▶ WHAT YOU ARE ASKED TO DO
In full and without changes, output the data.
[[ DATA FOR PROCESSING open ]]
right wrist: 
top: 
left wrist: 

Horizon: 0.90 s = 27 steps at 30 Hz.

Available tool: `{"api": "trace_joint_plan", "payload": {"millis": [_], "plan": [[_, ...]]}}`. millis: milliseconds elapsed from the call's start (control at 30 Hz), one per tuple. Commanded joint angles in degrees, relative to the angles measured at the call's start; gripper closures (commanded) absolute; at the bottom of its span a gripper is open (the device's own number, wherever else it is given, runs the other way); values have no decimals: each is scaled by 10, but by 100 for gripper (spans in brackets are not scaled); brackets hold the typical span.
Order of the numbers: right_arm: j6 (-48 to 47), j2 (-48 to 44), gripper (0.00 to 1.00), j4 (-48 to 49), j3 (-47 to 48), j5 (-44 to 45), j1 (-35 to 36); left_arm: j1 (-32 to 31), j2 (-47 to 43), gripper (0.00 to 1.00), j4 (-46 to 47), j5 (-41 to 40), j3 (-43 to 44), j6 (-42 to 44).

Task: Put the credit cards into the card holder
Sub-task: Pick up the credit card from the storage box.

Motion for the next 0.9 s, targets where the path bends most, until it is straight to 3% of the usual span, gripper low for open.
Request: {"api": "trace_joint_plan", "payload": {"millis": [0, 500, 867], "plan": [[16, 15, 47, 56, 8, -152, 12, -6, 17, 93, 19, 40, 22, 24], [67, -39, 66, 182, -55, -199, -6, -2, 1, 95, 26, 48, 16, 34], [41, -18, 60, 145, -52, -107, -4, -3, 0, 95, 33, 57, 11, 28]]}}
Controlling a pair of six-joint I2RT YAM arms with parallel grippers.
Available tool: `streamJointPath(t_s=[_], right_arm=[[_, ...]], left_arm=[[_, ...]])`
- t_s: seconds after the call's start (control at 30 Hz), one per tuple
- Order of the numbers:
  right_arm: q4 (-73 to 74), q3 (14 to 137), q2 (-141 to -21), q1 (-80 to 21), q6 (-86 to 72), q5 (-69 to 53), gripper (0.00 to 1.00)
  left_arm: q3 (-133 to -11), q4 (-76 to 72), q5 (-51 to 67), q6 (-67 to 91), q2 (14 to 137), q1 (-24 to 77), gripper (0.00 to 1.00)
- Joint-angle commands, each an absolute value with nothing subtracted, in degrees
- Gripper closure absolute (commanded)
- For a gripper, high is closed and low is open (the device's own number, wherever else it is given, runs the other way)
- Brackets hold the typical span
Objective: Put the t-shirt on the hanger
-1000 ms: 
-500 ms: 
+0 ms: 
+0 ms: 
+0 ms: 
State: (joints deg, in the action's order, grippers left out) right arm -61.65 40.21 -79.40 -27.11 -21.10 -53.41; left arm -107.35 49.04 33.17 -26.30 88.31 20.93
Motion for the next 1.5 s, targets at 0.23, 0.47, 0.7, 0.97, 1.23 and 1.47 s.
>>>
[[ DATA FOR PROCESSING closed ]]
▶ EXERCISE RESULT
right wrist: 
top: 
left wrist: 

Horizon: 0.90 s = 27 steps at 30 Hz.

Available tool: `{"api": "trace_joint_plan", "payload": {"millis": [_], "plan": [[_, ...]]}}`. millis: milliseconds elapsed from the call's start (control at 30 Hz), one per tuple. Commanded joint angles in degrees, relative to the angles measured at the call's start; gripper closures (commanded) absolute; at the bottom of its span a gripper is open (the device's own number, wherever else it is given, runs the other way); values have no decimals: each is scaled by 10, but by 100 for gripper (spans in brackets are not scaled); brackets hold the typical span.
Order of the numbers: right_arm: j6 (-48 to 47), j2 (-48 to 44), gripper (0.00 to 1.00), j4 (-48 to 49), j3 (-47 to 48), j5 (-44 to 45), j1 (-35 to 36); left_arm: j1 (-32 to 31), j2 (-47 to 43), gripper (0.00 to 1.00), j4 (-46 to 47), j5 (-41 to 40), j3 (-43 to 44), j6 (-42 to 44).

Task: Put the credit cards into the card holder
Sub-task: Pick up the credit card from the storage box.

Motion for the next 0.9 s, targets where the path bends most, until it is straight to 3% of the usual span, gripper low for open.
Request: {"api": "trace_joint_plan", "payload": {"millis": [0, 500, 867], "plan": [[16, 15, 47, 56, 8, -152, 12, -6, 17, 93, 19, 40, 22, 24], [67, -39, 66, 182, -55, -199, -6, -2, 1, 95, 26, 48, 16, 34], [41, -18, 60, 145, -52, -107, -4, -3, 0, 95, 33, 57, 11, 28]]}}
Controlling a pair of six-joint I2RT YAM arms with parallel grippers.
Available tool: `streamJointPath(t_s=[_], right_arm=[[_, ...]], left_arm=[[_, ...]])`
- t_s: seconds after the call's start (control at 30 Hz), one per tuple
- Order of the numbers:
  right_arm: q4 (-73 to 74), q3 (14 to 137), q2 (-141 to -21), q1 (-80 to 21), q6 (-86 to 72), q5 (-69 to 53), gripper (0.00 to 1.00)
  left_arm: q3 (-133 to -11), q4 (-76 to 72), q5 (-51 to 67), q6 (-67 to 91), q2 (14 to 137), q1 (-24 to 77), gripper (0.00 to 1.00)
- Joint-angle commands, each an absolute value with nothing subtracted, in degrees
- Gripper closure absolute (commanded)
- For a gripper, high is closed and low is open (the device's own number, wherever else it is given, runs the other way)
- Brackets hold the typical span
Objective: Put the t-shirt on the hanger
-1000 ms: 
-500 ms: 
+0 ms: 
+0 ms: 
+0 ms: 
State: (joints deg, in the action's order, grippers left out) right arm -61.65 40.21 -79.40 -27.11 -21.10 -53.41; left arm -107.35 49.04 33.17 -26.30 88.31 20.93
Motion for the next 1.5 s, targets at 0.23, 0.47, 0.7, 0.97, 1.23 and 1.47 s.
>>>

The required output has been given.